The loot box collection menu in Star Wars Battlefront ll (2016) (photo by Kaitlynn Kenney)

By Zander Kelly

It was widely reported that gamers around the world felt outrage recently when Electronic Arts Games released the highly-anticipated game, Star Wars Battlefront ll (2016).


When players had started the game, they realized characters like Luke Skywalker or Darth Vader, were unavailable for new players.


The Game uses two types of in-game currency that help to unlock loot boxes, which are items that contain random characters or upgrades to an existing character.


Players are able to use credits earned through hours of gameplay or crystals, which can be bought with real-life money, to unlock loot boxes. The cards gained from these boxes come in various levels of frequency and more money can be spent to make them better.


Games such as Overwatch and Team Fortress 2 have used random item-dropping stores where weapons can be purchased with real money and loot boxes. The real trouble with Battlefront ll is how much time or money it requires to unlock heroes and upgrades.


At the time of the game’s release it would have taken a player 40 hours to earn the 60,000 credits required to unlock a single new character.


This contrasts with games like Overwatch where for the full price of the game you have access to every playable character and all items can be found through loot boxes. These are purely cosmetic, such as spray paints or costumes.


Since the outrage over the high prices, with some fans saying it feels like they are paying for the game many times over, EA has drastically lowered the prices of many characters and upgrades. But this raises a question: are loot boxes gambling?


“[Magic: The Gathering] has got that feeling too. A lot of people hate that idea that people can come in and buy the top deck,” said Shawn Cyr, co-owner of CG Realm game store.


Magic: The Gathering is a card game structured on buying packs of random cards to try and strengthen your deck and beat other players.


“It would be completely different if they had made [Star Wars Battlefront ll] free, and you had to earn all these upgrades and could pay for loot crates. But the fact you pay $80 for a ‘triple A’ title?” said Cyr. “That’s absolutely insane. You shouldn’t have to buy the game multiple times or play the game for 300 plus hours to be able to play the game properly.”


The nature of loot boxes is to encourage players to spend real money on crystals to gain more chances at getting more rare and powerful items rather than slowly collect credits through multiplayer gameplay. This could be considered a form of gambling.

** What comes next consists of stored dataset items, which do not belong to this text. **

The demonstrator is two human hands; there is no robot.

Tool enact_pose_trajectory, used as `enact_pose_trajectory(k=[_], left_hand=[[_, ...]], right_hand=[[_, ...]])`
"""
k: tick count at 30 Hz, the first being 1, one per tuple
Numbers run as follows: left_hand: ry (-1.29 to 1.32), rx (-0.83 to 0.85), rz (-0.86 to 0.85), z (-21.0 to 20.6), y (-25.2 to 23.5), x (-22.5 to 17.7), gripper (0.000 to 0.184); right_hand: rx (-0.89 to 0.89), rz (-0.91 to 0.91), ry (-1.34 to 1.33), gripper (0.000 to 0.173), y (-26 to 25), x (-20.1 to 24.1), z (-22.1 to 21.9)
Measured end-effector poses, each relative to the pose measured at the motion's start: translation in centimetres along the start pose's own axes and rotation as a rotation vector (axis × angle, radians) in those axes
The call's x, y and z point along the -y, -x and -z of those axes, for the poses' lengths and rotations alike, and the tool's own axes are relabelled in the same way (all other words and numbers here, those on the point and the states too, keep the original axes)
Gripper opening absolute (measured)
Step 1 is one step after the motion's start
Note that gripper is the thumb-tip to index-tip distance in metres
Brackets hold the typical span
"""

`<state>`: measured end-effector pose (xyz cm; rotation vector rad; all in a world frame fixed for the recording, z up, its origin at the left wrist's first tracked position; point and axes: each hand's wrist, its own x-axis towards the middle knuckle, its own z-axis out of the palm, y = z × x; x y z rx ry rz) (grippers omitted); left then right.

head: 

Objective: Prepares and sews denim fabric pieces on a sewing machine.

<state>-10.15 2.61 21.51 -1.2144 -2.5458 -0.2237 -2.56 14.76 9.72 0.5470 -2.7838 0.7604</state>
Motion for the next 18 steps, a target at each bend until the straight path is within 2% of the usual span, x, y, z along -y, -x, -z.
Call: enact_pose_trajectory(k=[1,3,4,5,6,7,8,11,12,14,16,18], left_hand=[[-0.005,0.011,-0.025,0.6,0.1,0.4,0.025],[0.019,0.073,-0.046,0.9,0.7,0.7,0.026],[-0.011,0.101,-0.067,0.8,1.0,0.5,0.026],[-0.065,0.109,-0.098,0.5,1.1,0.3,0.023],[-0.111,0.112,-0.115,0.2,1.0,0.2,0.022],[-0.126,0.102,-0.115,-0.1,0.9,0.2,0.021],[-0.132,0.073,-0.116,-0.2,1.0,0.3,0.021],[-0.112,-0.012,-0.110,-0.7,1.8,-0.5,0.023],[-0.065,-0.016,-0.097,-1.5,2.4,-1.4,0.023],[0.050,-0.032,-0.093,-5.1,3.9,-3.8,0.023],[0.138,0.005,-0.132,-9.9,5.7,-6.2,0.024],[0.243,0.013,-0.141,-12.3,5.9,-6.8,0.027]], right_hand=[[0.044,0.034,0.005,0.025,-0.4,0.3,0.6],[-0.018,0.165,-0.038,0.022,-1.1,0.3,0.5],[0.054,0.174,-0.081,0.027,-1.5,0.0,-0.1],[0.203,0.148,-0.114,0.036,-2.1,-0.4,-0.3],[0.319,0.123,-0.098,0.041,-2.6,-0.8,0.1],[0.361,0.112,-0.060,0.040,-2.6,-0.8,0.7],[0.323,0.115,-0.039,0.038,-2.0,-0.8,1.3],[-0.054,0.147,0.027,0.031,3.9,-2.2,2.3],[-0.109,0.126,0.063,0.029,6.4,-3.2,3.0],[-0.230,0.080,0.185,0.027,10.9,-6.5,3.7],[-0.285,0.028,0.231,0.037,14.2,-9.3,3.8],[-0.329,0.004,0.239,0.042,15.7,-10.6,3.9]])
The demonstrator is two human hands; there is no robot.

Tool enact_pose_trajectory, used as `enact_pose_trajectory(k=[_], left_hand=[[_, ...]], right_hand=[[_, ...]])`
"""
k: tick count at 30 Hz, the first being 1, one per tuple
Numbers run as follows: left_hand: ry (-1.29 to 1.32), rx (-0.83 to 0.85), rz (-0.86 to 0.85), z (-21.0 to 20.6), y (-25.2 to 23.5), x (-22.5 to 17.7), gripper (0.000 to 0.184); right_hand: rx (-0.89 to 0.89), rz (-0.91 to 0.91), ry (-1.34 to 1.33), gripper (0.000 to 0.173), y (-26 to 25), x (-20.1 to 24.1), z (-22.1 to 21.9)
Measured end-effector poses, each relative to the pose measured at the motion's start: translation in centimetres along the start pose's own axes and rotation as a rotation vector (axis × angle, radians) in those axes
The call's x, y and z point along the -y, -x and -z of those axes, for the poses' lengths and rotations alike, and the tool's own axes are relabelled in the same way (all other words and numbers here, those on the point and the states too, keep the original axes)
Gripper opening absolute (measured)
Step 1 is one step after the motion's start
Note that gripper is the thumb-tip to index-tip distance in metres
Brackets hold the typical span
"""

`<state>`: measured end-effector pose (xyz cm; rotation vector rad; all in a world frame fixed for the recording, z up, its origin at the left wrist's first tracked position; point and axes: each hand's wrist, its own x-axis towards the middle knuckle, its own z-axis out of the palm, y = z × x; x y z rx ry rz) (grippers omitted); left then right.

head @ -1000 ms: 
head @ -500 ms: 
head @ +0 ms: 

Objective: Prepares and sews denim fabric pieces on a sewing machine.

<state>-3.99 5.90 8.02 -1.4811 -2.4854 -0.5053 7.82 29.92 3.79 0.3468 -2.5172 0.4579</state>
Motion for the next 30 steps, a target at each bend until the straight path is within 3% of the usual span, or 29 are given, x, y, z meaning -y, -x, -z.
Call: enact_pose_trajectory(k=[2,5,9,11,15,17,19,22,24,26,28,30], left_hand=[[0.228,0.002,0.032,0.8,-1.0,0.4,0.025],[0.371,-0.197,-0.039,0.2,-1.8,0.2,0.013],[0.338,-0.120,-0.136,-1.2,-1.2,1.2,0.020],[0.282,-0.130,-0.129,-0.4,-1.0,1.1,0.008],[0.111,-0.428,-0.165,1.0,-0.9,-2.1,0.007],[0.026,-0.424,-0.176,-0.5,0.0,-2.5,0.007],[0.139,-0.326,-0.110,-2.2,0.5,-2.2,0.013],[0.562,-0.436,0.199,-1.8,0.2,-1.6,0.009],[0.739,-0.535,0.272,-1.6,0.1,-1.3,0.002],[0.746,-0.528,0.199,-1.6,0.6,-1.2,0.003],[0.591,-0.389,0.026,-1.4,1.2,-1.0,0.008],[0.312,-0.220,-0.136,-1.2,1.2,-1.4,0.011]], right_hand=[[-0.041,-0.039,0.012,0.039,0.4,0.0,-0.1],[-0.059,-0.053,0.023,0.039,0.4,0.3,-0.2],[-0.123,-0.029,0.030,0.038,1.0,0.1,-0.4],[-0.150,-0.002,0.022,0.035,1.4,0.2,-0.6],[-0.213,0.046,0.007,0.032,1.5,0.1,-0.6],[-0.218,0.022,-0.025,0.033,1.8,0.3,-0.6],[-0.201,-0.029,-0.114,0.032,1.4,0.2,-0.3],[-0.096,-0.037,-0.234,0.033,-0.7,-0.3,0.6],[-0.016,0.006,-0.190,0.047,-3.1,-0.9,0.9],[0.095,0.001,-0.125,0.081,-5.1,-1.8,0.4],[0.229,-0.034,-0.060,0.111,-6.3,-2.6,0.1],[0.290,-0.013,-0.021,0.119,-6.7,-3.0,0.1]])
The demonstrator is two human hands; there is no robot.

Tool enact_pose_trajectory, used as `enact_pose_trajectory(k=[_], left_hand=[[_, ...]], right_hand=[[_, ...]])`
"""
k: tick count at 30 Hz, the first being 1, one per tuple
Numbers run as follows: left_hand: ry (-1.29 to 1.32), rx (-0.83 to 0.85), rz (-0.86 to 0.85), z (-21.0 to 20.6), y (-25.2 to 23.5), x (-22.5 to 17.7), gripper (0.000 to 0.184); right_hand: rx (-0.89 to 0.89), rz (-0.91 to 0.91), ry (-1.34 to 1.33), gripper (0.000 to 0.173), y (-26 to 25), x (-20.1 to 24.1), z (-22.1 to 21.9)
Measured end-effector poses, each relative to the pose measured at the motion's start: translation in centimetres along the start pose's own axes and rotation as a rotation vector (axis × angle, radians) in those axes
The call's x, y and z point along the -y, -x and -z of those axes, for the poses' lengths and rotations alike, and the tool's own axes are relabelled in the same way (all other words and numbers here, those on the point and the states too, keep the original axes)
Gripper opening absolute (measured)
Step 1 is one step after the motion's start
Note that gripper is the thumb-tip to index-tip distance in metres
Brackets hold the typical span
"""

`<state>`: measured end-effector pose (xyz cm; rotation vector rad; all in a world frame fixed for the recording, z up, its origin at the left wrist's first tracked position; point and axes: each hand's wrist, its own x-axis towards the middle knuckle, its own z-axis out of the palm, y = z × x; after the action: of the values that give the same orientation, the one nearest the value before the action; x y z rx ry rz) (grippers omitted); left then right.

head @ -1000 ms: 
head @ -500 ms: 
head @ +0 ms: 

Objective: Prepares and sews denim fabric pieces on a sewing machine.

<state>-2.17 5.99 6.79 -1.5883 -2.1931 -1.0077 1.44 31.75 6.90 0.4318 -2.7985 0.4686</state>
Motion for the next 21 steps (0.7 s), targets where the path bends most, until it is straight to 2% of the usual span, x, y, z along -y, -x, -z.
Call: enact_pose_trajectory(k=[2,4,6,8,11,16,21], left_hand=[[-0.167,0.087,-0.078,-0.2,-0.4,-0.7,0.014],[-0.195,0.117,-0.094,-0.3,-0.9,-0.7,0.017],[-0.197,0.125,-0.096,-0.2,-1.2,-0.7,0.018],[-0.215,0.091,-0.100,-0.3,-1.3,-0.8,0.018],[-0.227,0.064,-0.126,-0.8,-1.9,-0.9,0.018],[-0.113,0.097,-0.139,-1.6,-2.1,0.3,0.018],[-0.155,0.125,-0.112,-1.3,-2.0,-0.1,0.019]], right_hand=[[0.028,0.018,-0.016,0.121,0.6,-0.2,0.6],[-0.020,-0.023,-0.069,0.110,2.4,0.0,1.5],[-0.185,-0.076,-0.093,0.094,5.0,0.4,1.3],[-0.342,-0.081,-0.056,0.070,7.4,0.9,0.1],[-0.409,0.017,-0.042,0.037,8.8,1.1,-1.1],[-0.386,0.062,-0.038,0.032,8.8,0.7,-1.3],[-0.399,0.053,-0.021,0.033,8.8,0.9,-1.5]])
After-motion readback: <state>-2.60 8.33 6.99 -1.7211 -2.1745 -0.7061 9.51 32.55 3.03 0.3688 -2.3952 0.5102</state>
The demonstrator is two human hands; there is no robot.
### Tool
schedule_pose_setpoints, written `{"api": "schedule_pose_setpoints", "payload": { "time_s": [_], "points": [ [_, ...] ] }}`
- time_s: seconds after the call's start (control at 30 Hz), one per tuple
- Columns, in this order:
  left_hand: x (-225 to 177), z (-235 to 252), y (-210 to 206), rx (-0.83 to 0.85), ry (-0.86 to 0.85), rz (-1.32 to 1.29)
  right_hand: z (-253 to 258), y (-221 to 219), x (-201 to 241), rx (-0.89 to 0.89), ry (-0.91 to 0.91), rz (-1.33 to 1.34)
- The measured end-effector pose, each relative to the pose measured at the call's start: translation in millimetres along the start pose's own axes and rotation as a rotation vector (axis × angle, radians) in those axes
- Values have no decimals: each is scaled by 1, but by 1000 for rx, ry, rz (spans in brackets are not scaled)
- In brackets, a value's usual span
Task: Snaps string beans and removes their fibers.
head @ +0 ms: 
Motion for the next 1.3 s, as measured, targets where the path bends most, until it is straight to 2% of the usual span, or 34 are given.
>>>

The Belgian Gaming Commission has recently launched an investigation to see whether or not this is the case.


“Mixing gambling and gaming, especially at a young age, is dangerous for the mental health of the child,” said Belgian Minister of Justice, Koen Geens.


Sean Mangin, manager at Brimstone Games, disagrees with the notion.


“It’s always been a mechanic. It sounds like they’ve just adopted the mechanic that trading card games have used for years, and put them into online products,” said Mangin.


Whether or not loot boxes are gambling, it is hard to argue. The way EA Games handled them in Star Wars Battlefront ll has become one of the worst PR nightmares for a game company.